> EXERCISE GOAL: With the line containing "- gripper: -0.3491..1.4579" as the start and the line containing "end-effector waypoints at" as the end, transcribe that span of the entries below exactly, including both.

[Start of Attachment]

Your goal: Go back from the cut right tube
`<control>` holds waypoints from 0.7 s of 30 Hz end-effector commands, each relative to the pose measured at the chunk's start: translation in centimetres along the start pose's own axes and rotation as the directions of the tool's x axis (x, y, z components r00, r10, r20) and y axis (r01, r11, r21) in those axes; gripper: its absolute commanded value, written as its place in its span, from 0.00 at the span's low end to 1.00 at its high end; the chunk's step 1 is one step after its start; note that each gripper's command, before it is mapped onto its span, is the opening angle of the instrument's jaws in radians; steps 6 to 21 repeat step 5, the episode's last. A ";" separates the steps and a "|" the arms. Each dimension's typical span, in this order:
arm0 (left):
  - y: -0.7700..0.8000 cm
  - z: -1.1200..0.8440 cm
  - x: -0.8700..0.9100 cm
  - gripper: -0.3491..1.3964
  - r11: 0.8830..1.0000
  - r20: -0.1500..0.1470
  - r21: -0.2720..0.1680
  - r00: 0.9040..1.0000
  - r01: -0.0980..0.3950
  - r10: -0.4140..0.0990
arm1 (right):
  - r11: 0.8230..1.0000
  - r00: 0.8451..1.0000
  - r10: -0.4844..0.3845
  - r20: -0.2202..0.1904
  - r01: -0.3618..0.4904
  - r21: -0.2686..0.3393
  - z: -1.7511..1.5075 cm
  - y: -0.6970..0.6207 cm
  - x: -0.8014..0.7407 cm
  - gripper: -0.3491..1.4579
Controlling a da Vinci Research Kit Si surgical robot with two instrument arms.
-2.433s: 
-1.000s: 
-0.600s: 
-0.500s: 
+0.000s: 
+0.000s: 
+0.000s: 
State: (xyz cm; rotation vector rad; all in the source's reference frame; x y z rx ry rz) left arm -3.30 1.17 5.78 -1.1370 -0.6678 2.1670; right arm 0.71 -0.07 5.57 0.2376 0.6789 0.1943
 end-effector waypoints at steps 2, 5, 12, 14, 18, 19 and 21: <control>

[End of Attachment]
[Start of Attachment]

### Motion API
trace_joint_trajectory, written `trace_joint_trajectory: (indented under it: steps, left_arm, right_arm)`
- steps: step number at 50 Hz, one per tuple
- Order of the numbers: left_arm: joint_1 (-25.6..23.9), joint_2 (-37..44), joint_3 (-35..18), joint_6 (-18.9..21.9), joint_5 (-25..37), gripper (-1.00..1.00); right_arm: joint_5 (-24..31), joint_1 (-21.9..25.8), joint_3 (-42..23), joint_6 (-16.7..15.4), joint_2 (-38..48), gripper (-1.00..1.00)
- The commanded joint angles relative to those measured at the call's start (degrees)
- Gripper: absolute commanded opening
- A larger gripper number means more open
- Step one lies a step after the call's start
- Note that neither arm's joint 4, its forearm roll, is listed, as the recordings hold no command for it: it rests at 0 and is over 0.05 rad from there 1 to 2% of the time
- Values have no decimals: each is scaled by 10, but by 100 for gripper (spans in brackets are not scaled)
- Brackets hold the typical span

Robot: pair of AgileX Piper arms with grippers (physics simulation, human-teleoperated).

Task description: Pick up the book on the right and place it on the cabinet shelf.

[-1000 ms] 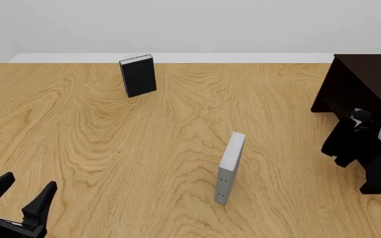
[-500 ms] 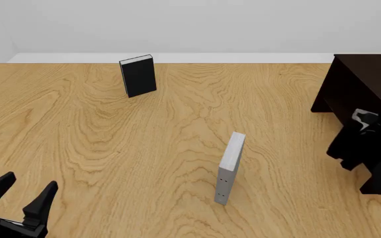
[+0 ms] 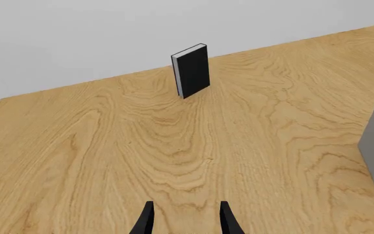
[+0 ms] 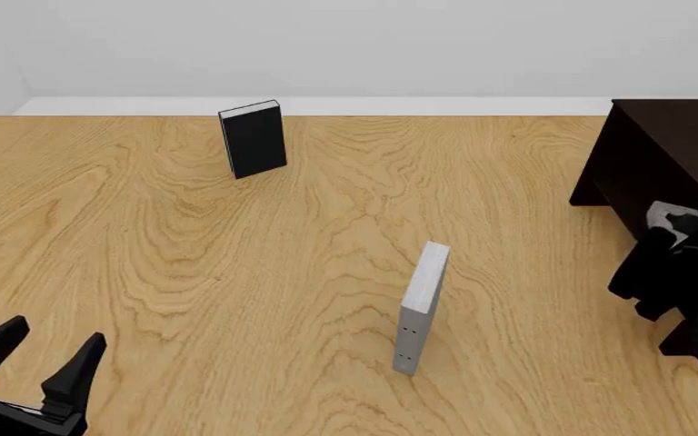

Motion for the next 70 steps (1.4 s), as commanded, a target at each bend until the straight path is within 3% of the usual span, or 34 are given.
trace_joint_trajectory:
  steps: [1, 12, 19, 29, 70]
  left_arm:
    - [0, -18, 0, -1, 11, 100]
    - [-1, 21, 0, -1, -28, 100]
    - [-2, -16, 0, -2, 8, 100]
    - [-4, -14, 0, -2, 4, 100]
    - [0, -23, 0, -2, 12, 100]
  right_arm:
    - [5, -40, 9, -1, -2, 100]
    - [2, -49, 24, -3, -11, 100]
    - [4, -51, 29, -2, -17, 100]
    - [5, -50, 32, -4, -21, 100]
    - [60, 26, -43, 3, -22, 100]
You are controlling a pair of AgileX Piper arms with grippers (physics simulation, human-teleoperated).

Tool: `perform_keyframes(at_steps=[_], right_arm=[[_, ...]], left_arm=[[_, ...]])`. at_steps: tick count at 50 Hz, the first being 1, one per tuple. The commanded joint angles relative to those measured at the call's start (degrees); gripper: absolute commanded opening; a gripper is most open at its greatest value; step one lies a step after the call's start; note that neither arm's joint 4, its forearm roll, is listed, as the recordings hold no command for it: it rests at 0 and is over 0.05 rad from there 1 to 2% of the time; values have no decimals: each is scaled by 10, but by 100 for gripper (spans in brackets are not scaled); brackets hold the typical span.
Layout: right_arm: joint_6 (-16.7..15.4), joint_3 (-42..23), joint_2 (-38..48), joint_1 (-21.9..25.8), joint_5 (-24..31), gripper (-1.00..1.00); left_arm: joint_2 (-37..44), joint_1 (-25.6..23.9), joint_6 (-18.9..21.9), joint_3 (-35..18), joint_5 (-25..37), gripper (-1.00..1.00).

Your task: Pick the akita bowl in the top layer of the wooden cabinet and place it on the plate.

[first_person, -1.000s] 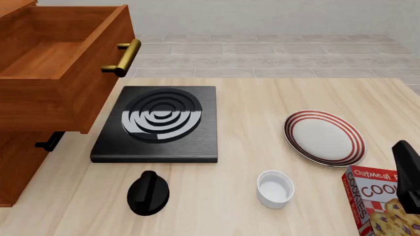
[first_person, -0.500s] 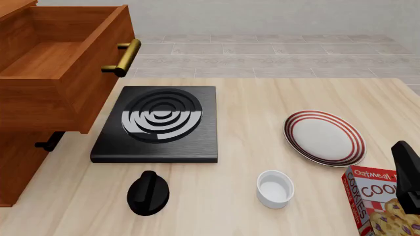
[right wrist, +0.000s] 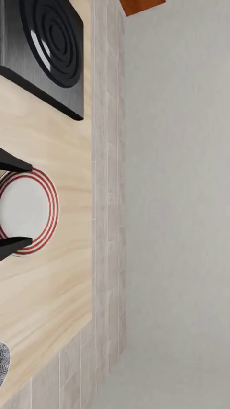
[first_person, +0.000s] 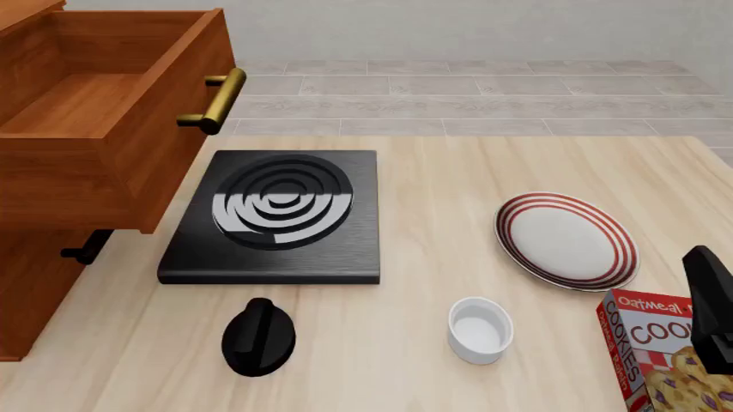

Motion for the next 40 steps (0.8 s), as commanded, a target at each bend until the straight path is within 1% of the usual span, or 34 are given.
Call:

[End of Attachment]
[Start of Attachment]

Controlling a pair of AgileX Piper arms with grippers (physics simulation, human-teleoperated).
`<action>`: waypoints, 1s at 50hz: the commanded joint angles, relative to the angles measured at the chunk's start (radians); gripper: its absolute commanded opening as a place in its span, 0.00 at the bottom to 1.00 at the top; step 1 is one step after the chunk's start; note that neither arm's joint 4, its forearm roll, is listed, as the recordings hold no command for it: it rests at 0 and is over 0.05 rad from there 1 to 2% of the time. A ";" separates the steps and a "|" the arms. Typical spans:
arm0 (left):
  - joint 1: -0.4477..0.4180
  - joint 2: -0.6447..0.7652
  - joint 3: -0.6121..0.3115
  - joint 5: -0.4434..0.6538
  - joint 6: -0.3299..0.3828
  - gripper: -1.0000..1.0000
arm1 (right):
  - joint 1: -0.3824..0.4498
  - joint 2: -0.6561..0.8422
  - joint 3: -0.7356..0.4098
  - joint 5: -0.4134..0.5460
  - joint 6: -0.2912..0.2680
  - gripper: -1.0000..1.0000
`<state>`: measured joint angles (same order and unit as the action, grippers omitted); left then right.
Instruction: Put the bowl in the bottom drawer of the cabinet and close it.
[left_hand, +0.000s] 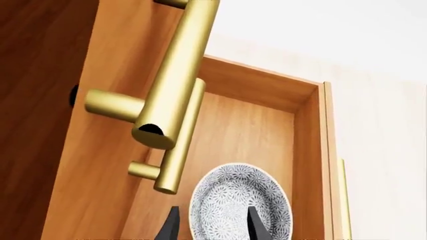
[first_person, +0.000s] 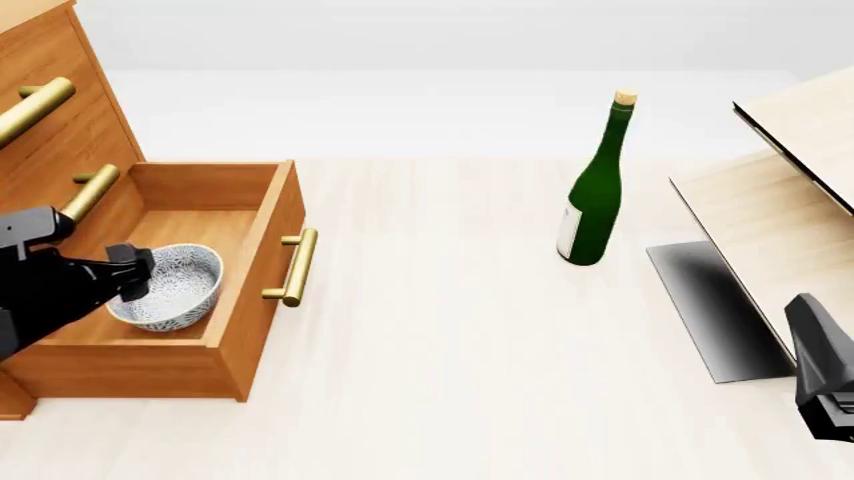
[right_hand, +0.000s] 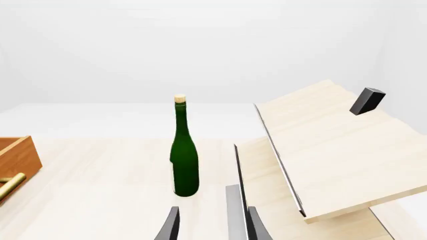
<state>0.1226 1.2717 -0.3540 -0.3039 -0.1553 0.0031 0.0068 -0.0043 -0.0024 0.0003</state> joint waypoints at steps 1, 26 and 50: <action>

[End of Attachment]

> SOLUTION TO THIS PROBLEM:
  - gripper: -0.3491..1.4579
Controlling a da Vinci Research Kit Si surgical robot with two instrument arms.
-2.433s: 
-1.000s: 
-0.600s: 
-0.500s: 
+0.000s: 
+0.000s: 
+0.000s: 
State: (xyz cm; rotation vector rad; all in the source's reference frame; x y z rx ry rz) left arm -3.30 1.17 5.78 -1.1370 -0.6678 2.1670; right arm 0.71 -0.07 5.57 0.2376 0.6789 0.1943
 end-effector waypoints at steps 2, 5, 12, 14, 18, 19 and 21: <control>

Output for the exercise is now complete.